Chris: At the very end of the parable, the landowner (God) essentially asserts that he can do whatever he likes with his resources. He demonstrates that his resource is grace, and what he likes is to give grace to all of us, no matter whether we are at the beginning or end of our lives, no matter whether we are among the early workers or the latecomers. He gave his grace to the early workers wrapped up in a contract. He gave it to the late workers in the form of a covenant. Either way, it was his grace, and all ought to be grateful for it rather than whine about unfairness and try to control what God does with his grace.
Charles: That “the first shall be last” is one of those phrases in scripture so compelling that they force one to wrestle with them before we can move forward.

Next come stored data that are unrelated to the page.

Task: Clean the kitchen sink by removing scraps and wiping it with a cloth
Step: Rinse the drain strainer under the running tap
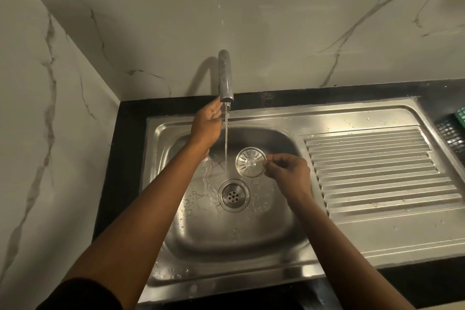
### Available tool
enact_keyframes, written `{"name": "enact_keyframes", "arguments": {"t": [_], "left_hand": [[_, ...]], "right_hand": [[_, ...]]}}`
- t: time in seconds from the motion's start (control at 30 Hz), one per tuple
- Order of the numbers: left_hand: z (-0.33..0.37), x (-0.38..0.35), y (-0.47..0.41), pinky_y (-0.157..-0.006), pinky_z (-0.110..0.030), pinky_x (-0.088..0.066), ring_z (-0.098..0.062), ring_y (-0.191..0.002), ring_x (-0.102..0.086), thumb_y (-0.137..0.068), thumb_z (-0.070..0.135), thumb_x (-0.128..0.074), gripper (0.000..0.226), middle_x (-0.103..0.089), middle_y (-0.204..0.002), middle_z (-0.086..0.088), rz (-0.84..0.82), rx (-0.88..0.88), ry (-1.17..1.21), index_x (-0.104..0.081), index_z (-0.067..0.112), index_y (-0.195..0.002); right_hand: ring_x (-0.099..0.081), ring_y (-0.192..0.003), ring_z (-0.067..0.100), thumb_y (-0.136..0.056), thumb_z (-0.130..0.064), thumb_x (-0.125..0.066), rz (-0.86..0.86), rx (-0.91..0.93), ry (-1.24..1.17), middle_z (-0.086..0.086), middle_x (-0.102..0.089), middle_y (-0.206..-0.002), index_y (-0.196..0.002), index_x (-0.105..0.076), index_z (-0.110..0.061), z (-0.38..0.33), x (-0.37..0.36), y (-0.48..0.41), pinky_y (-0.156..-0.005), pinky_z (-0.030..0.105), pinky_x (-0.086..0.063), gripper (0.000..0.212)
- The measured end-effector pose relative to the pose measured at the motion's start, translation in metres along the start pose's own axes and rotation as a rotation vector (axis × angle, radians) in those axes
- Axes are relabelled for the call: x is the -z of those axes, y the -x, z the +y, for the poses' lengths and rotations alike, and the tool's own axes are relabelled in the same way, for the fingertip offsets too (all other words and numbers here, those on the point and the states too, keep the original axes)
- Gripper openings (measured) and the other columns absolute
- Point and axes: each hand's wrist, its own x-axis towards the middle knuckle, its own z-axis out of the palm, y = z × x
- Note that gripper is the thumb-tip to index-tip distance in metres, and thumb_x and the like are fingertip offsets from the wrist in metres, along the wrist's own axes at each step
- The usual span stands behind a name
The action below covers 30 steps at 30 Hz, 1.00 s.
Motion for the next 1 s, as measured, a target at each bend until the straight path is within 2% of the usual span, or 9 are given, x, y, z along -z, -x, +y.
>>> {"name": "enact_keyframes", "arguments": {"t": [0.17, 0.3, 0.4, 0.5, 0.6, 0.63, 0.77, 0.9, 1.0], "left_hand": [[0.000, 0.000, 0.000, -0.123, -0.043, -0.041, -0.022, -0.150, -0.047, -0.100, -0.011, -0.043, 0.067, -0.044, -0.167, -0.002, -0.028, -0.009, -0.043, -0.040, 0.016, -0.162], [-0.003, 0.001, 0.007, -0.118, -0.033, -0.040, -0.017, -0.148, -0.047, -0.104, 0.002, -0.053, 0.062, -0.041, -0.168, 0.000, -0.088, -0.048, -0.076, -0.040, 0.022, -0.161], [-0.016, -0.003, 0.025, -0.117, -0.037, -0.046, -0.014, -0.135, -0.058, -0.104, 0.012, -0.062, 0.049, -0.057, -0.155, -0.001, -0.104, -0.042, -0.075, -0.055, 0.021, -0.151], [-0.041, -0.006, 0.045, -0.106, -0.042, -0.057, -0.022, -0.115, -0.072, -0.104, 0.013, -0.063, 0.029, -0.074, -0.129, -0.008, -0.090, 0.062, -0.034, -0.070, 0.012, -0.132], [-0.066, -0.006, 0.067, -0.082, -0.027, -0.064, -0.020, -0.092, -0.076, -0.105, 0.011, -0.062, 0.020, -0.078, -0.116, -0.014, -0.103, 0.160, 0.005, -0.073, 0.008, -0.121], [-0.073, -0.006, 0.073, -0.079, -0.027, -0.064, -0.021, -0.089, -0.078, -0.104, 0.011, -0.063, 0.019, -0.079, -0.112, -0.016, -0.093, 0.186, 0.007, -0.074, 0.007, -0.119], [-0.098, -0.006, 0.090, -0.082, -0.036, -0.066, -0.023, -0.089, -0.081, -0.102, 0.012, -0.066, 0.016, -0.082, -0.101, -0.011, -0.055, 0.248, -0.020, -0.078, 0.008, -0.112], [-0.115, -0.001, 0.101, -0.069, -0.024, -0.061, -0.013, -0.078, -0.076, -0.100, 0.011, -0.066, 0.014, -0.081, -0.099, -0.008, -0.029, 0.295, -0.022, -0.078, 0.019, -0.099], [-0.128, 0.004, 0.109, -0.070, -0.028, -0.060, -0.016, -0.078, -0.074, -0.098, 0.012, -0.068, 0.013, -0.081, -0.097, -0.009, -0.011, 0.340, -0.020, -0.077, 0.020, -0.097]], "right_hand": [[-0.077, -0.073, 0.016, -0.088, -0.009, -0.079, -0.011, 0.004, -0.013, -0.001, -0.080, -0.078, -0.087, -0.082, -0.017, 0.000, -0.002, -0.005, -0.070, 0.024, -0.063, 0.009], [-0.078, -0.076, 0.019, -0.088, -0.011, -0.079, -0.027, -0.002, -0.004, 0.000, -0.080, -0.080, -0.089, -0.083, -0.016, 0.001, -0.005, -0.009, -0.073, 0.029, -0.065, 0.006], [-0.078, -0.078, 0.023, -0.088, -0.012, -0.080, -0.028, -0.021, -0.018, 0.001, -0.080, -0.081, -0.090, -0.083, -0.016, 0.003, -0.008, -0.010, -0.074, 0.031, -0.065, 0.006], [-0.078, -0.076, 0.022, -0.087, -0.010, -0.081, -0.018, -0.050, -0.032, 0.001, -0.080, -0.080, -0.087, -0.083, -0.016, 0.007, -0.011, -0.011, -0.072, 0.030, -0.065, 0.007], [-0.076, -0.071, 0.016, -0.086, -0.009, -0.081, -0.011, -0.086, -0.018, 0.001, -0.079, -0.078, -0.084, -0.083, -0.015, 0.013, -0.015, -0.011, -0.069, 0.025, -0.064, 0.007], [-0.076, -0.070, 0.014, -0.086, -0.008, -0.081, -0.013, -0.104, -0.012, 0.002, -0.079, -0.077, -0.084, -0.082, -0.014, 0.016, -0.017, -0.012, -0.068, 0.023, -0.063, 0.007], [-0.075, -0.066, 0.013, -0.084, -0.004, -0.081, -0.031, -0.204, 0.009, 0.003, -0.079, -0.075, -0.084, -0.082, -0.010, 0.028, -0.027, -0.014, -0.064, 0.022, -0.062, 0.007], [-0.071, -0.057, 0.010, -0.083, -0.001, -0.081, -0.051, -0.297, 0.106, 0.001, -0.078, -0.073, -0.082, -0.082, -0.011, 0.050, -0.039, -0.019, -0.057, 0.023, -0.059, 0.010], [-0.069, -0.056, 0.012, -0.082, -0.004, -0.081, -0.057, -0.351, 0.233, 0.001, -0.077, -0.071, -0.081, -0.083, -0.014, 0.071, -0.051, -0.025, -0.058, 0.028, -0.061, 0.010]]}}
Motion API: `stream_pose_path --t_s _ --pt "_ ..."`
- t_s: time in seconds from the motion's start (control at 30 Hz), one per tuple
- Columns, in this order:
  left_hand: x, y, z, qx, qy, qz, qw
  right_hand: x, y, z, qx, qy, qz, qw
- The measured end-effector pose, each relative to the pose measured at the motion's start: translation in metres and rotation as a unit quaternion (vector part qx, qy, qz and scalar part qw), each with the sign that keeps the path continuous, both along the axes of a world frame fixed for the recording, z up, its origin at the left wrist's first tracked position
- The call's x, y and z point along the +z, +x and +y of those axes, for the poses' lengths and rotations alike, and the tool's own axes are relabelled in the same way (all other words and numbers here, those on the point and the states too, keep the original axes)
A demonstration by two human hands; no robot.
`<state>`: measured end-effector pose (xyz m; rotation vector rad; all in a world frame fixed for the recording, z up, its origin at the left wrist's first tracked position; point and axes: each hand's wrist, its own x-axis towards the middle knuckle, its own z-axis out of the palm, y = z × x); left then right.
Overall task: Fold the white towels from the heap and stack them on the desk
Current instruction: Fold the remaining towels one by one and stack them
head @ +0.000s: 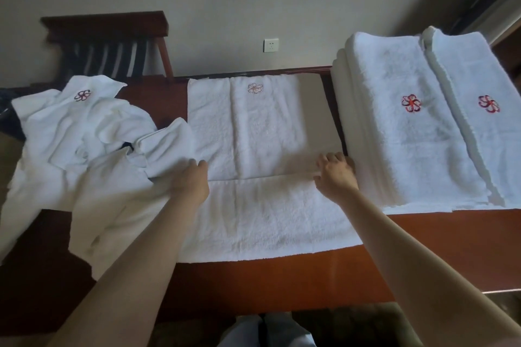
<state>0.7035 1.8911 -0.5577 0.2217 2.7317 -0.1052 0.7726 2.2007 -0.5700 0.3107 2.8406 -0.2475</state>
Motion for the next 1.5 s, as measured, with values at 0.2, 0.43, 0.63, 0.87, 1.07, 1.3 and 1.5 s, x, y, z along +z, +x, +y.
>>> stream_pose_path --t_s 0.2,0.43,0.63,0.87,1.07,1.3,1.5 --pt "-0.026 0.053 0.040 -0.097 0.191 0.174 0.961 -0.020 0.038 -0.052 0.090 -0.045 0.169 0.980" --pt "-0.082 0.087 0.016 -0.104 0.085 0.064 0.989 -0.060 0.066 -0.044 0.107 -0.033 0.028 0.993" --pt "-0.086 0.083 0.014 -0.075 0.046 0.074 0.993 -0.059 0.081 0.005 -0.080 -0.024 0.033 0.996" --pt "-0.065 0.085 0.024 -0.034 0.066 0.000 0.997 -0.045 0.078 -0.003 -0.080 -0.023 0.002 0.997" --pt "-0.045 0.134 0.008 -0.007 0.166 0.104 0.981 -0.037 0.127 -0.005 -0.103 -0.039 0.112 0.988" --pt "-0.053 0.164 -0.038 0.115 0.113 -0.059 0.985 -0.032 0.161 0.006 -0.224 -0.066 0.072 0.970" --pt "-0.032 0.162 -0.032 0.330 0.216 0.022 0.919 -0.023 0.156 0.013 -0.402 -0.271 0.054 0.873"
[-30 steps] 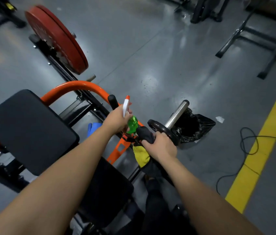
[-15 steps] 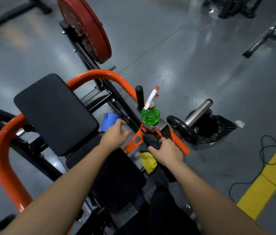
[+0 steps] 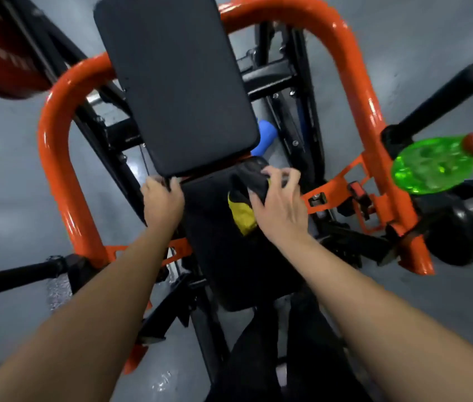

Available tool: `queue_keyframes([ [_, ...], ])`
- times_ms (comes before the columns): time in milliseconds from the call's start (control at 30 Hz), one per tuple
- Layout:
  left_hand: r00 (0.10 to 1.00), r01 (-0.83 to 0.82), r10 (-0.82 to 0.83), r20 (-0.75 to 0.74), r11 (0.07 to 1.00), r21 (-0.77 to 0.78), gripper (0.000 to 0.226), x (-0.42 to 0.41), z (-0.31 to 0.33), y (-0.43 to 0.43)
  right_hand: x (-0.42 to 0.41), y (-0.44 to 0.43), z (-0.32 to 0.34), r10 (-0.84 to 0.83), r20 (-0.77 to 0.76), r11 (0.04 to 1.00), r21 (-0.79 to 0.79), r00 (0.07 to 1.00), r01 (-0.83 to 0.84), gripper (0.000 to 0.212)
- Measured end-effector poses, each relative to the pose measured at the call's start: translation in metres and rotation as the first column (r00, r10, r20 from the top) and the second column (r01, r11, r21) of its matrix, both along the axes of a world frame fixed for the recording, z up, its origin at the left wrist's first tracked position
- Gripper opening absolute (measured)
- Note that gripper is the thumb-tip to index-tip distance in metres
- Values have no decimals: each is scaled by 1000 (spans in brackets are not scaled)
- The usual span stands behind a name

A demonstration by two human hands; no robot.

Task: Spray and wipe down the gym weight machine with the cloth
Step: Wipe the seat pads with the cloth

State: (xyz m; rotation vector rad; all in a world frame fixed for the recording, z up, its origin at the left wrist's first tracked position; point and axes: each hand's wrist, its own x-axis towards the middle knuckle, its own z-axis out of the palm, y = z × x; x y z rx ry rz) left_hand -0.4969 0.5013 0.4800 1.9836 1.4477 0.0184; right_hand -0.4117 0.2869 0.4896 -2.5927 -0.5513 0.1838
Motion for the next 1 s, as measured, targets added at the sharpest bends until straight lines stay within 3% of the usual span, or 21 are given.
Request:
queue_keyframes([
  [100,971,-238,238,-7,970,-56,62,22,-38,9,24,38,-46,152,157,974,-192,976,-121,44],
  [167,950,-312,312,-21,950,-25,69,28,-69,4,33,48,-77,211,208,949,-277,955,-149,42],
  [267,934,-350,356,1,919,182,60,34,-87,-8,39,43,-103,207,316,961,-244,926,-132,45],
  [333,933,-336,354,-56,918,210,56,34,-85,-8,37,43,-103,214,357,967,-208,909,-146,51],
  [500,953,-286,298,-56,944,164,56,35,-76,-4,50,26,-94,385,295,919,-205,875,-335,76],
  [633,960,-262,275,-57,949,173,58,33,-79,-1,41,2,-107,489,310,872,-199,815,-447,61],
  [733,963,-248,262,-59,953,176,59,34,-80,-1,-1,-34,-122,509,181,849,-263,842,-457,54],
  [833,961,-260,272,-46,950,173,58,31,-81,-2,-28,-62,-131,604,18,758,-322,797,-567,51],
  [900,959,-280,283,11,941,188,58,30,-85,0,-20,-62,-123,658,2,714,-321,753,-622,51],
  [933,958,-285,287,19,939,194,59,30,-86,-1,-8,-55,-113,661,22,714,-325,750,-620,50],
  [1000,961,-268,277,-8,938,219,58,30,-86,-3,28,-30,-89,533,96,816,-321,841,-480,46],
])
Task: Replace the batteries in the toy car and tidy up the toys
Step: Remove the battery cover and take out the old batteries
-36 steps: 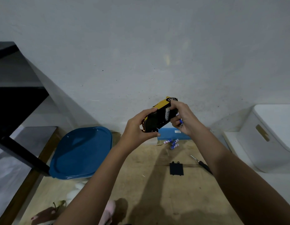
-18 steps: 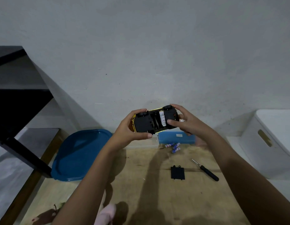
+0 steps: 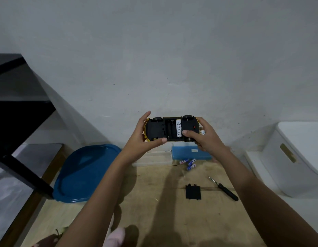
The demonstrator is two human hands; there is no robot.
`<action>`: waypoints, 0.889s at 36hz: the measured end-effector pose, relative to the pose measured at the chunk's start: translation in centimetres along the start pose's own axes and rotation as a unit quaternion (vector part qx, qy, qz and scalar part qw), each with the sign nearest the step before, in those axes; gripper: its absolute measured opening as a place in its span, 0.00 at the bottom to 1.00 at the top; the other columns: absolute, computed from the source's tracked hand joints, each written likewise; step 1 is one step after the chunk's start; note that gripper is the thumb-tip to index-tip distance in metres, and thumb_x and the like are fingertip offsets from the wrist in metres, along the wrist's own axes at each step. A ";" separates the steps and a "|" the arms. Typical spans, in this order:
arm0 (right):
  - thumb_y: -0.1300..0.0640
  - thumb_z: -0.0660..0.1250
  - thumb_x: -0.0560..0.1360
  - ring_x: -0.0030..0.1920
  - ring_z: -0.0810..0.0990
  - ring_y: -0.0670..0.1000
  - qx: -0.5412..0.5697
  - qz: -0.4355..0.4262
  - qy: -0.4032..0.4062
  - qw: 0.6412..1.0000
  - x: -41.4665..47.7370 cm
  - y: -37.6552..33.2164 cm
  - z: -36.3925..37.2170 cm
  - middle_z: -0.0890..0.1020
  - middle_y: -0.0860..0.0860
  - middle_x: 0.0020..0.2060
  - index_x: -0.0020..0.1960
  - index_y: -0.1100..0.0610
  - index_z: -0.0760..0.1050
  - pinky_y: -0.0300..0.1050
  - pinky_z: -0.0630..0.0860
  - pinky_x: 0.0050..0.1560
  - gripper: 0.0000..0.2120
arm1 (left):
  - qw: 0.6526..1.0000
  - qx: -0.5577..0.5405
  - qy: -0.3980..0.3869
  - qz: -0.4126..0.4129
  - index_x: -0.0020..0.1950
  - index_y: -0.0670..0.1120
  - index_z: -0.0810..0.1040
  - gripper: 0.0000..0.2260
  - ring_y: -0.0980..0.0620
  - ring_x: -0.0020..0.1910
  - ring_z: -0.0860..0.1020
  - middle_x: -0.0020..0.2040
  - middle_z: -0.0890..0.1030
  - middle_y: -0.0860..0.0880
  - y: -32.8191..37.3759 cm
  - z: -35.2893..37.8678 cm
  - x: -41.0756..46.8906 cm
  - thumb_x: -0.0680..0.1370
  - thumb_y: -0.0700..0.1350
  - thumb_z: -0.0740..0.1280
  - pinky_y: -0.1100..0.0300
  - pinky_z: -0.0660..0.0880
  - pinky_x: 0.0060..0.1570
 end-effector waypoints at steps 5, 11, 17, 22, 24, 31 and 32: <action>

This phrase can be considered from so many perspectives but in the end it boils down to this: If you are thinking about God, grace, and the kingdom of heaven from the perspective of a fleshy, earthly human then you may miss the whole point. We put things we can measure in physical terms—wealth, number of friends, social standing, etc.—first. But that kind of metric is last in the kingdom of heaven. The more we acknowledge and live by that understanding, the more spiritual we are on the material–spiritual continuum and the closer we are to God.
The parable is a reminder of how different God and the Kingdom of Heaven are from our suppositions, and how different is the reconciled sinner from where we are at in our lives. This has not changed a whole lot since man’s Fall in the Garden! We need to have a change of heart, a change of emphasis, a change in perspective, to start to see things from the perspective of God and his will as opposed to Man and Man’s will.
Ghada: In the kingdom of heaven there are no lines, therefore there can be no first and no last!
David: If the Bible and the teachings of Jesus are taken as guides to living life on Earth then we are missing the point that they teach about spiritual life, life after death, life in the kingdom of heaven. They are not step-by-step “How to” guides for life on earth. They teach a triumphal but utterly simple one-step program: Have faith in God’s grace.
The difference between the human kingdom on Earth and God’s kingdom of Heaven was illustrated by the scriptural passage (beloved by the JWs and quoted at Memorial) about the lion laying down with the lamb. In the kingdom of heaven, by all means let your toddler crawl into the cobra pit or the lion’s den to play. But don’t try it here.
Charles: There’s always a problem in treating certain passages in scripture as literal rather than illustrative. The lion and the lamb of scripture are creatures of the new world, not the present world. This is why I say we cannot begin to understand the kingdom of God, grace, forgiveness, and so on from our human perspective based upon the world we currently live in.
Don: In the kingdom of heaven, most of the laws we live by on earth are suspended—social laws, physical laws, economic laws. It’s fair to ask to what extent we must or should embrace these laws in order to live here and now. We do it extremely imperfectly.
Charles: But the exercise of asking is worthwhile if only to remind us that we are imperfect law-abiders. Indeed, there is tremendous hope that the gift of salvation is received through faith rather than through obedience to the law.
Don: There is a sense in which the asking has personal value. Not as a condition for salvation—nothing can be clearer than that; but asking takes work, takes effort, and it has value as such. I think this parable teaches us that it has value but it not the value that we think. Its value is not that it will make us more favorable in the eyes of God! Its value may be something psychological, something that will benefit us or is at least necessary for our sanity, aside from our relationship with God.
Gaada: Perhaps the key is in the willingness to work rather than in the work itself.